Apart from the respiratory chain genes, seed plant mitochondrial genomes all include four genes related to cytochrome biogenesis (ccmB, C, Fc and Fn) and a maturase-related protein gene (matR). Whereas all three Viscum species have retained matR, they have lost one or two of the cytochrome biogenesis genes (Fig. 2). Most seed plant mitochondria also include a membrane transport protein gene (mttB). This is pseudogenized in the Viscum species, is missing in other seed plants (Fig. 2, Extended Data Table 1), and appears to be non-essential. In addition, most seed plants include a variable number of ribosomal protein genes (up to 15), but none of them are ubiquitous5. We found a single gene in V. album (rps12), but the absence of all genes in the other two species of Viscum is remarkable. So far, ribosomal RNA genes have been found in the mitochondrial genomes of all seed plants (Fig. 2), and cotranscription of the 18S-5S rRNA cluster has been considered indispensable23. While seed plant mitochondrial genomes never have all 20 tRNAs necessary for protein synthesis, the presence of only 3–4 tRNA genes in the Viscum mitochondrial genomes is highly unusual3 (Extended Data Table 1).

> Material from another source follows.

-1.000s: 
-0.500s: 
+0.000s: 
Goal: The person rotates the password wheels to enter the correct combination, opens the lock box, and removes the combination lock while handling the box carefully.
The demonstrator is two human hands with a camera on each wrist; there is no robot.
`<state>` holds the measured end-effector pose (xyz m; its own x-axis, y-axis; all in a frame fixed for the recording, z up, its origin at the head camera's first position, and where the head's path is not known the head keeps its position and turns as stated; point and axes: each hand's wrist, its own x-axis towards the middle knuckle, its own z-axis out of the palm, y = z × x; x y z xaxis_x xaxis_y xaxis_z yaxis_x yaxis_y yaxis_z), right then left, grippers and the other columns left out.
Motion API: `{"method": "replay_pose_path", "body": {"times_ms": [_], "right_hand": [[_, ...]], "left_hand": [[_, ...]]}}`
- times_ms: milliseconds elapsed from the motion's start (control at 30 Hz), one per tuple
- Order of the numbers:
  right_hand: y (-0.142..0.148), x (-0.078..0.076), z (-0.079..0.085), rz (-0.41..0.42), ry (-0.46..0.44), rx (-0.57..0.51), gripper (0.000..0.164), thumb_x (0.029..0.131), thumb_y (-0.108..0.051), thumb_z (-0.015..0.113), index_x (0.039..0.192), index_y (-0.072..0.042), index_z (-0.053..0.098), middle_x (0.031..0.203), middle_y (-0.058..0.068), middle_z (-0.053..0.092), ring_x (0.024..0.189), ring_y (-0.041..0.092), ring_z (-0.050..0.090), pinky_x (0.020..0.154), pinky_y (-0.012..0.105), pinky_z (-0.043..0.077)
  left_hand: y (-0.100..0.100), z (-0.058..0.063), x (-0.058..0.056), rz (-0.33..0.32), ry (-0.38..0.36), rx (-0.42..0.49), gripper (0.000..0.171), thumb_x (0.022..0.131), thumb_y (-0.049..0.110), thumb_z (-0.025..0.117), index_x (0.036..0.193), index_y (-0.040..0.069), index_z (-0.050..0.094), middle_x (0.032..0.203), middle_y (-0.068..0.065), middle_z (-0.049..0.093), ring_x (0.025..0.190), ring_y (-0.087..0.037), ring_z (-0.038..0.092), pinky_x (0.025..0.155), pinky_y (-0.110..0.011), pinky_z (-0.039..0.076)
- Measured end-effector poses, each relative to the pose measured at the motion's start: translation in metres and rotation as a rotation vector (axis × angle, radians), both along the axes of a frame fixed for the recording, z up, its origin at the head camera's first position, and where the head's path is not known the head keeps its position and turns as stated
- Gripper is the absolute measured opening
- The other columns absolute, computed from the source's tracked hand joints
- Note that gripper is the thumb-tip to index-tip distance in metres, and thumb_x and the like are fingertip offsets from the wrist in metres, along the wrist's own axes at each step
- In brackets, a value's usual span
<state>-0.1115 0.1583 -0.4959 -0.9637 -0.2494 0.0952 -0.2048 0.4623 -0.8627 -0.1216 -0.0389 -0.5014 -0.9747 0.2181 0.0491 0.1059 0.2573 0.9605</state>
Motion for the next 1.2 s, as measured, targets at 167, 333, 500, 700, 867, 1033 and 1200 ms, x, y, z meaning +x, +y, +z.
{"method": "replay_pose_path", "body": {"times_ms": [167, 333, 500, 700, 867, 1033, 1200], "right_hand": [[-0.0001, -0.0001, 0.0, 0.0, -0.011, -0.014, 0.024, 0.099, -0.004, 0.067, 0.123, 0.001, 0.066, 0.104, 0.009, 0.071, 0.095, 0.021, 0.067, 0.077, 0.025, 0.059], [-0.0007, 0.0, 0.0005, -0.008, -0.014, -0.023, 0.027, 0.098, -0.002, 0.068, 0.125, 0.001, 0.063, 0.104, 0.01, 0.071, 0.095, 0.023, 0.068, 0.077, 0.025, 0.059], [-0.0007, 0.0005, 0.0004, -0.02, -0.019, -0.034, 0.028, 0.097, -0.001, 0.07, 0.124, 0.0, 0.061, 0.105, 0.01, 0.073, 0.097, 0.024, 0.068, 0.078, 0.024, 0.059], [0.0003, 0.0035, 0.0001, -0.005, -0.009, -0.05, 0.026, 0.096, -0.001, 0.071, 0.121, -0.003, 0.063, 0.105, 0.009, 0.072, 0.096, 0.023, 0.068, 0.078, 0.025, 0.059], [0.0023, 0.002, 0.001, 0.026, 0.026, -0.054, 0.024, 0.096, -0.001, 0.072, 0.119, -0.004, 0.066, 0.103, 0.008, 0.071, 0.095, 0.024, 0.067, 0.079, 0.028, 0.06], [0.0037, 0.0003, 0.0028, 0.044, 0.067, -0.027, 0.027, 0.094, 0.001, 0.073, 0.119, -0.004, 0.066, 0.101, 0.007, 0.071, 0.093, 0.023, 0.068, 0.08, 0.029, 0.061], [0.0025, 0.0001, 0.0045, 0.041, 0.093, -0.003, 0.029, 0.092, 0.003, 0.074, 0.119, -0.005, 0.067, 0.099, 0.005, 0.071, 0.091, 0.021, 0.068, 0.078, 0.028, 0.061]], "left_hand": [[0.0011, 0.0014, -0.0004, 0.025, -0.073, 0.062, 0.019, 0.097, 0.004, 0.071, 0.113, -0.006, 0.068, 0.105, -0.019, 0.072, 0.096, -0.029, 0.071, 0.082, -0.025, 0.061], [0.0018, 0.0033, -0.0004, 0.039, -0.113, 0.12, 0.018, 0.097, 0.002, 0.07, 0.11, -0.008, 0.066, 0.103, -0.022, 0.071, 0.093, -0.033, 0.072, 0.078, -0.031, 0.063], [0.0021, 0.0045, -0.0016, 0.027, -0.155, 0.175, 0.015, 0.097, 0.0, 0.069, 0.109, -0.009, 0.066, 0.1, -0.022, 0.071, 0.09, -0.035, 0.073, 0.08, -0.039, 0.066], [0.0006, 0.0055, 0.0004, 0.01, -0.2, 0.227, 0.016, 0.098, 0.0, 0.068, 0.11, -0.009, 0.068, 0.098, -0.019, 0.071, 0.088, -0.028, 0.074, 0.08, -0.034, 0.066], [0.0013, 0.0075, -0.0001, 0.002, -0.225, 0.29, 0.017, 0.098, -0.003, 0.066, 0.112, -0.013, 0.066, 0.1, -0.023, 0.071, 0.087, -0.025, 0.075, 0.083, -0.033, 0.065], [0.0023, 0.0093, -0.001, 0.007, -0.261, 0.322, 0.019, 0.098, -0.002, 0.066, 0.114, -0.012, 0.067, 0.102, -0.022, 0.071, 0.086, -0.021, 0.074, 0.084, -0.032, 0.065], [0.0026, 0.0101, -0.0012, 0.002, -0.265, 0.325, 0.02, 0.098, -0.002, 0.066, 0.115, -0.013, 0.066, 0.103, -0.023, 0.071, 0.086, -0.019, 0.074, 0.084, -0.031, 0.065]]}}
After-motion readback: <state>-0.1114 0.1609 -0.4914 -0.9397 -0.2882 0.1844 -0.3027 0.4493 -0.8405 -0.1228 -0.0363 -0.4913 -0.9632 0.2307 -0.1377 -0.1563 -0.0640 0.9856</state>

However, we were unable to locate 5S rRNA in any of the three Viscum species, and the recovered 26S rRNA-like sequences are so divergent that the genes are unlikely to be functional. The identified sequences of the 18S rRNA genes are also very different from those of all other seed plants suggesting that they too are not functional. Additionally a number of ribosomal proteins are usually encoded in the plant mitochondrial DNA, but in Viscum album only one complete ribosomal gene and one fragment is found, and none in the other two Viscum species. While seed plant mitochondrial genomes never have all 20 tRNAs necessary for protein synthesis, the presence of only 3–4 tRNA genes in the Viscum mitochondrial genomes is highly unusual3 (Extended Data Table 1). Thus, the three Viscum mitochondrial genomes are not only exceptionally gene poor, but those present are almost all extremely divergent from those of other seed plants (Fig. 3, Extended Data Figs 1–3). Nonetheless, a phylogenetic analysis of 10 of the protein-coding genes places the three Viscum species in their traditional position sister to Caryophyllales and the asterids, but on an exceptionally long branch reflecting the highly divergent sequences of the genes (Fig. 3). Individual gene trees (Extended Data Figs 1–4) reveal that only two genes (matR and ccmB), not part of the respiratory chain, are not unexpectedly divergent. This may indicate that they are the only truly functional genes in their mitochondrial genomes. In general, it appears that only respiratory complexes III and IV are fully encoded in the mitochondrial genomes of the three Viscum species, but their potentially pseudogenized state and the paucity of the remaining respiratory genes is a strong indication that none of them are functional. And even if they are functional, Viscum mitochondria would be unable to perform protein biosynthesis unless all the missing rRNA, ribosomal proteins and tRNAs are imported.
If legumes have successfully transferred the cox2 gene to the nucleus20,21, is it then possible that Viscum has transferred a whole suite of genes and retained a fully functional electron transport chain and oxidative phosphorylation? This would explain how the seedlings survive prior to establishing physical contact with a host, which would otherwise be very difficult, but our sequencing depth was insufficient to decisively detect nuclear transfers. These questions will be pursued in transcriptome and proteome studies possibly coupled with deeper sequencing of Viscum nuclear genomes, though the latter may be impeded by their enormous size24.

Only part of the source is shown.